Since U.S. Secretary of Education Arne Duncan singled out California as one of three states most likely to be weak contenders for some of the $4.35 billion in Race to the Top Fund grants under the federal economic-stimulus law, officials there have scrambled to argue otherwise.
The dispute centers around California’s so-called firewall between its new student-achievement data system and one for teachers that is due to roll out next year.
The 2006 California statute that created a statewide longitudinal-data system for teachers states that “data in the system shall not be used, either solely or in conjunction with data from the [student database], for purposes of pay, promotion, sanction, or personnel evaluation of an individual teacher or groups of teachers, or of any other employment decisions related to individual teachers.”
Further, the law says, “the system shall not include the names, Social Security numbers, home addresses, telephone numbers, or e-mail addresses of individual teachers.” In other words, the statewide database will have no information that would personally identify a teacher.
Such provisions, Mr. Duncan has said, are barriers to Race to the Top eligibility.
But California’s top three K-12 officials argue that the state law doesn’t prohibit principals and superintendents from using student-achievement data to appraise the effectiveness of their teacher staffs.
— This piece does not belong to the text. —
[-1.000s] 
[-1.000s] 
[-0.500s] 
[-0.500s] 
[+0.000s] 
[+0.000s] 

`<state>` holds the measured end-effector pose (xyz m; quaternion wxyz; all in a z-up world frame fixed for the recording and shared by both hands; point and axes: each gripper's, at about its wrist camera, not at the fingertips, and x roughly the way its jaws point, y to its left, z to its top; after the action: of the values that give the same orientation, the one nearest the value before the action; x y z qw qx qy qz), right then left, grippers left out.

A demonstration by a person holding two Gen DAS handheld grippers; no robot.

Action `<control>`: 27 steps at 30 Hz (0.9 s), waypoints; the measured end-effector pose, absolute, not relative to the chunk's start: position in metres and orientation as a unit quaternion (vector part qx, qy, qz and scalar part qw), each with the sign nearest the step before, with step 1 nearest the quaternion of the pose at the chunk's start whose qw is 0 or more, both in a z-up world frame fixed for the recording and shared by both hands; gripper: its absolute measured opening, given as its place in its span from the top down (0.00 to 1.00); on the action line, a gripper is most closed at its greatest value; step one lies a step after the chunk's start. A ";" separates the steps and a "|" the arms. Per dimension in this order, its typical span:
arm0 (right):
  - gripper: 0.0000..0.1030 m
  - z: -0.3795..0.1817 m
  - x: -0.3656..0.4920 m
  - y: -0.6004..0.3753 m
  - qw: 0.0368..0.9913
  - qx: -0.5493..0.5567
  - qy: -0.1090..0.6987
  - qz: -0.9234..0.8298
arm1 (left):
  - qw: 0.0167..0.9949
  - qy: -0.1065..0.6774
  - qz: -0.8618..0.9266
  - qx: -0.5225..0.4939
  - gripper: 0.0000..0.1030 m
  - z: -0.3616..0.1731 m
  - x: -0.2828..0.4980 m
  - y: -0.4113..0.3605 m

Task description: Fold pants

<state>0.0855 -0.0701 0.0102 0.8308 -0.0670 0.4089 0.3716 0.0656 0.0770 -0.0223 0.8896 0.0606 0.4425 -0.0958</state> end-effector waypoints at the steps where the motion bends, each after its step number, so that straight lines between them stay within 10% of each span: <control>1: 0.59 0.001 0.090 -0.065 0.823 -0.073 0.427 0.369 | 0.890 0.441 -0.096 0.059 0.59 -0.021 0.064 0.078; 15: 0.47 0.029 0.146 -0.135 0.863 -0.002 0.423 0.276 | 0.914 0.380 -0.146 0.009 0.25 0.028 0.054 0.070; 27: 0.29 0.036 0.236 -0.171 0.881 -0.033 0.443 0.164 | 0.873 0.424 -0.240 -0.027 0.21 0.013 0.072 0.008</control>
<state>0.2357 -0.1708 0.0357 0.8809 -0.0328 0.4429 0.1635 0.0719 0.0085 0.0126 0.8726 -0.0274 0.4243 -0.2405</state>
And they point to two districts that are doing it already: Long Beach Unified and Garden Grove Unified.
“We make all of our employment and evaluative decisions at the local level,” said Jack O’Connell, California’s superintendent of public instruction, who, along with state school board President Ted Mitchell and state Secretary of Education Glen W. Thomas, sent a letter to Mr. Duncan last month to make that case. “I understand how people can read the same language and come to a different conclusion, though.”
Help in settling all of this could fall to Jerry Brown, California’s attorney general and a former two-term Democratic governor who also is likely to run for governor next year. One of the proposed rules in the Race to the Top competition is that state attorneys general must sign off on any education-related statutes that states present as evidence of eligibility for the competition.
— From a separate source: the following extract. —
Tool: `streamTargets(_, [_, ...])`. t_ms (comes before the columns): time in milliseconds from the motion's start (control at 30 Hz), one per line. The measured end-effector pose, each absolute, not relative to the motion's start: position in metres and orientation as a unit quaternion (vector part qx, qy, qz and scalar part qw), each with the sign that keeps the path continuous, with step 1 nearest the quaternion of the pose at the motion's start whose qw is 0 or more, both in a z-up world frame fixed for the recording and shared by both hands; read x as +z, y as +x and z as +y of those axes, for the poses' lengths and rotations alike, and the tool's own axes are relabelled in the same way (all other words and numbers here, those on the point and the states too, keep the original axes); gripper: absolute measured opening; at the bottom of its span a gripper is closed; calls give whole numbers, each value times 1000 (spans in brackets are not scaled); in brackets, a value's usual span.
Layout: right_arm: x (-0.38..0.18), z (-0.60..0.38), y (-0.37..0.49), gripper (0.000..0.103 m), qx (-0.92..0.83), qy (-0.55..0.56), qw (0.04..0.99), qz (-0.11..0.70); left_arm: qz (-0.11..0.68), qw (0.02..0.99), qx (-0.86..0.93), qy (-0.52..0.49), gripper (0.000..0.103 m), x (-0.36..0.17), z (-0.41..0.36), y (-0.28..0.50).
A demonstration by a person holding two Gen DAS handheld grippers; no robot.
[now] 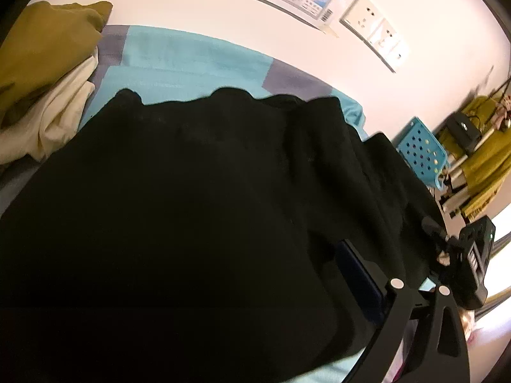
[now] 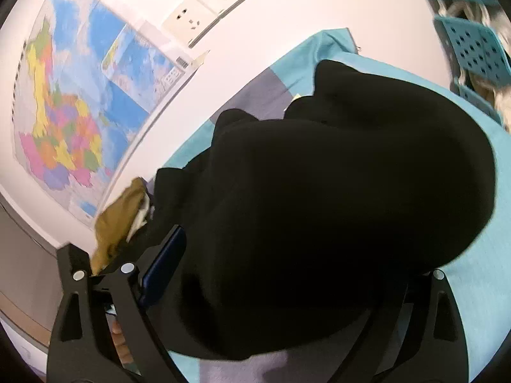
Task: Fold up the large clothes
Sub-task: 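Lift the black jacket bundle with both grippers clamping it from opposite sides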
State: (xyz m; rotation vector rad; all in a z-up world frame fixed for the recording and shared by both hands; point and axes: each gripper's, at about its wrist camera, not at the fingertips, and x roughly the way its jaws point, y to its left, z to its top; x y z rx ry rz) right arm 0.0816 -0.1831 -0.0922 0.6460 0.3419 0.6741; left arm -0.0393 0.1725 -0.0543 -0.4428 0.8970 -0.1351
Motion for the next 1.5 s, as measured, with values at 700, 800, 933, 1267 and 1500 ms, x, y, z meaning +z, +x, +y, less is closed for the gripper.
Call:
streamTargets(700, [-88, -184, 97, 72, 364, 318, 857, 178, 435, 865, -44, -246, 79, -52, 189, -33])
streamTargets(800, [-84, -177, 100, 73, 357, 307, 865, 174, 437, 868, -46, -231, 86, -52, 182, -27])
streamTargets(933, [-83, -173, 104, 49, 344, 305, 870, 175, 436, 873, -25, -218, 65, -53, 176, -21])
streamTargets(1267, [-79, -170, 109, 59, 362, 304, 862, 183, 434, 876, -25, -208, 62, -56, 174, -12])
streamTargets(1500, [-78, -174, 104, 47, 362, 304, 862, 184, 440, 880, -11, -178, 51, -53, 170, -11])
Doing so could put Mr. Brown in a dicey political position: Will he side with the Obama administration? Or will he agree with the California Teachers Association—always an indispensable ally for Democrats running for statewide office—which doesn’t want the law to be tweaked?
The 340,000-member CTA insists there is no need to change the statute’s language because local school districts can do exactly what Mr. Duncan has called for. State-level use of teacher data, the union argues, would duplicate the job of the state’s credentialing commission and invite state-level bureaucrats to meddle in local school district business.
“I would hope that the secretary and President Obama would not shortchange the students of California because of some bureaucratic red tape and the intent of a law that they don’t understand,” said CTA spokeswoman Becky Zoglman.